- **WORK TO COMPLETE**
In the records below, find the line that contains "Visual grounding on" and the line that contains "<point>16,29</point>"; write out exactly those two lines and everything between them, without the pictures.

- **RECORDS SHOWN**

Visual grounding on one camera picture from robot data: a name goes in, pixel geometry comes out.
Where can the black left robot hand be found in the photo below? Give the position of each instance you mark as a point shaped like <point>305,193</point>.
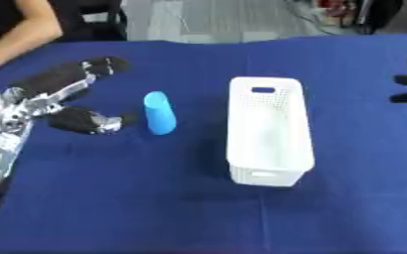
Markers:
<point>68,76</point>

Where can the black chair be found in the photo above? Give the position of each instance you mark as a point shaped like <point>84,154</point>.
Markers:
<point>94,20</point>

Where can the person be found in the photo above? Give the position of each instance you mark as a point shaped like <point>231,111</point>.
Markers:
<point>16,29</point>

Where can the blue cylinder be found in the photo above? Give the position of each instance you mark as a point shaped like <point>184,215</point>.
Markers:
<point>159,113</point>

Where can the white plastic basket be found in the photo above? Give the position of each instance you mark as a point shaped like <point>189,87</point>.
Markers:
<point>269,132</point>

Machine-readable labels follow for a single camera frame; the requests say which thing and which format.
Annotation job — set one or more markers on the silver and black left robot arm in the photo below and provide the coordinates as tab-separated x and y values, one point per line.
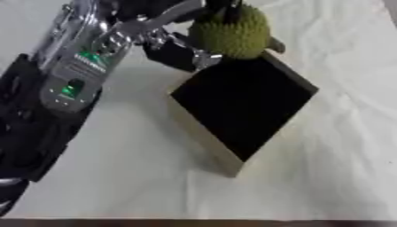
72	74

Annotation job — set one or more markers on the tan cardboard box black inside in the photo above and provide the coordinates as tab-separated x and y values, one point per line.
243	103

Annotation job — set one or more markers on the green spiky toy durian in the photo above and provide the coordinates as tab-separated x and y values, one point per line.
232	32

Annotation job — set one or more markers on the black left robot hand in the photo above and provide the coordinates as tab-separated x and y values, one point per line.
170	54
---
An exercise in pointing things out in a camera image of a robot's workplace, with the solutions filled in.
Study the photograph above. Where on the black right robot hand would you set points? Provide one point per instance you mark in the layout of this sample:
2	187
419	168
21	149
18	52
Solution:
==
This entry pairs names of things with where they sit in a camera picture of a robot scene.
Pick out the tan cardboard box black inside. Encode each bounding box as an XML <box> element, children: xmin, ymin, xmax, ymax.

- **ANSWER BELOW**
Visual grounding on one camera picture from robot data: a name goes in, pixel geometry comes out.
Where can the black left robot hand be found in the photo below? Give the position of each instance you mark as a point shaped like <point>305,193</point>.
Markers:
<point>68,76</point>

Where can the black chair be found in the photo above? Give the position of each instance you mark as a point shaped like <point>84,154</point>.
Markers:
<point>94,20</point>

Where can the person be found in the photo above? Give the position of each instance you mark as a point shaped like <point>231,111</point>.
Markers:
<point>16,29</point>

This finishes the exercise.